Globally, 22 percent of employers say their applicants lack the technical competencies or “hard” skills needed for the job, and 15 percent cited candidates’ lack of business knowledge or formal qualifications.

All told, approximately 75 percent of employers globally cite a lack of experience, skills or knowledge as the primary reasons they have trouble filling positions.

The most difficult jobs to fill globally due to lack of available talent are roles for technicians, sales representatives and skilled trade workers, which topped the list for the fifth year in a row, followed by engineers and laborers. In the U.S., the top five hardest-to-fill jobs are skilled trade workers, sales reps, engineers, drivers and finance professionals.

“The notion of a talent shortage is true for very specific sectors but absolutely not true across the board,” says Daniel Greenberg, chief marketing officer of Simplyhired.com, a job search engine that aggregates more than 5 million job listings and publishes a monthly employment trends report. Its data show that skilled workers are in “high demand” for technical, engineering and computer jobs.

This year, ManpowerGroup expanded the survey to examine what employers are doing to address the talent shortage. The answer: not much. One in five is concentrating on training and development to fill the gap, and 6 percent are working more closely with educational institutions to create curriculums that close knowledge gaps.

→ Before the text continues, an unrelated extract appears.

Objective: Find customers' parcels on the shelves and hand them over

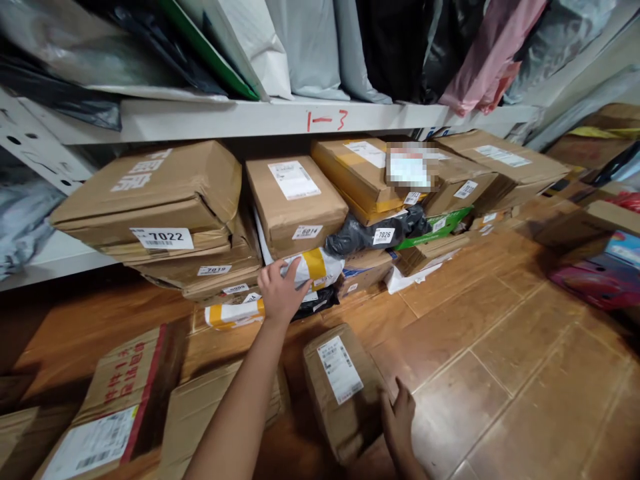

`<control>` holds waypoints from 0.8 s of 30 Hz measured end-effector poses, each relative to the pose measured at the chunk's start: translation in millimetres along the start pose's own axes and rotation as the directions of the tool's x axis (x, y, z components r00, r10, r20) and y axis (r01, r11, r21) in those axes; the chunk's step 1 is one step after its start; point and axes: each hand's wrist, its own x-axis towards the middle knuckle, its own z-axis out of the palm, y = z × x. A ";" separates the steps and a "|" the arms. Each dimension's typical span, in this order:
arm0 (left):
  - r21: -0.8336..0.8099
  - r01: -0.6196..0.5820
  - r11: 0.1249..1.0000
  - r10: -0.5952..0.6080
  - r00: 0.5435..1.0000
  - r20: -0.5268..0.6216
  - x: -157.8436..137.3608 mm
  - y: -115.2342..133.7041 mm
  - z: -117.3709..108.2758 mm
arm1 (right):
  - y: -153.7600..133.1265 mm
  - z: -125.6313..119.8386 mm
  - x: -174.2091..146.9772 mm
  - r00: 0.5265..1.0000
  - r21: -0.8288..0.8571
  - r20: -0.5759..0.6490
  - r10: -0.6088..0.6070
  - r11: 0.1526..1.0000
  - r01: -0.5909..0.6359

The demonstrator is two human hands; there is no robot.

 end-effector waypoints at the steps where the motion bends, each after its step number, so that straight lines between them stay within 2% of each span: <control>1: -0.027 -0.004 1.000 0.004 1.000 0.001 -4.4 -3.3 4.6 | -33.1 5.0 8.2 0.981 -0.030 -0.020 -0.191 0.981 0.190; 2: -0.060 -0.007 0.998 0.006 1.000 -0.012 -9.7 -6.3 10.0 | -71.7 11.3 16.4 0.933 -0.022 0.002 -0.361 0.932 0.361; 3: -0.099 0.004 0.995 -0.009 0.999 -0.049 -16.0 -8.6 15.8 | -113.6 18.6 24.2 0.854 0.020 0.040 -0.519 0.855 0.519; 4: -0.142 0.035 0.989 -0.050 0.993 -0.107 -22.9 -10.3 21.8 | -156.4 26.8 31.4 0.746 0.052 0.081 -0.661 0.750 0.659; 6: -0.240 0.124 0.963 -0.178 0.959 -0.219 -36.8 -12.0 31.9 | -235.6 45.4 44.1 0.509 0.035 0.148 -0.848 0.519 0.854; 8: -0.319 0.182 0.930 -0.260 0.939 -0.224 -47.0 -13.3 37.0 | -295.7 65.8 54.5 0.269 -0.029 0.274 -0.923 0.272 0.962; 9: -0.331 0.184 0.925 -0.255 0.949 -0.185 -49.8 -14.7 37.3 | -317.3 75.7 59.0 0.182 -0.066 0.370 -0.911 0.170 0.983; 10: -0.327 0.178 0.928 -0.232 0.964 -0.133 -50.7 -16.7 36.1 | -333.9 85.0 63.3 0.148 -0.106 0.440 -0.886 0.112 0.988; 14: -0.206 0.183 0.961 -0.181 0.983 0.031 -40.7 -27.4 23.4 | -374.3 113.3 80.7 0.101 -0.191 0.590 -0.801 -0.017 0.981; 17: -0.089 0.219 0.972 -0.203 0.966 0.160 -23.7 -32.8 13.0 | -401.0 129.4 94.0 0.054 -0.181 0.650 -0.758 -0.084 0.980; 19: -0.044 0.236 0.971 -0.218 0.945 0.245 -10.3 -35.3 7.2 | -416.9 139.7 99.3 0.049 -0.166 0.692 -0.720 -0.092 0.982; 21: -0.033 0.242 0.970 -0.222 0.929 0.296 1.6 -37.1 1.4 | -426.4 148.2 98.6 0.085 -0.174 0.725 -0.683 -0.063 0.983; 24: -0.037 0.247 0.968 -0.225 0.927 0.301 9.7 -35.2 -8.8 | -426.6 153.4 86.6 0.210 -0.245 0.727 -0.654 0.038 0.969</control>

Only 10 percent of employers appointed people who lacked the job skills but had the potential to develop them. So while applying for a job that’s a bit of a stretch could result in a job offer, odds are against it.

Jobseekers who do have the necessary skills should make sure their résumé matches the job description. It’s not necessary to try to stand out with an unorthodox presentation; in fact, it might work against you, says Greenberg.

“I’m always surprised by number of people who break out of the box and do unique résumés,” he says. But if you have what it takes, conforming to the standard format makes it easier for a recruiter to see at a glance that you’re worthy of consideration.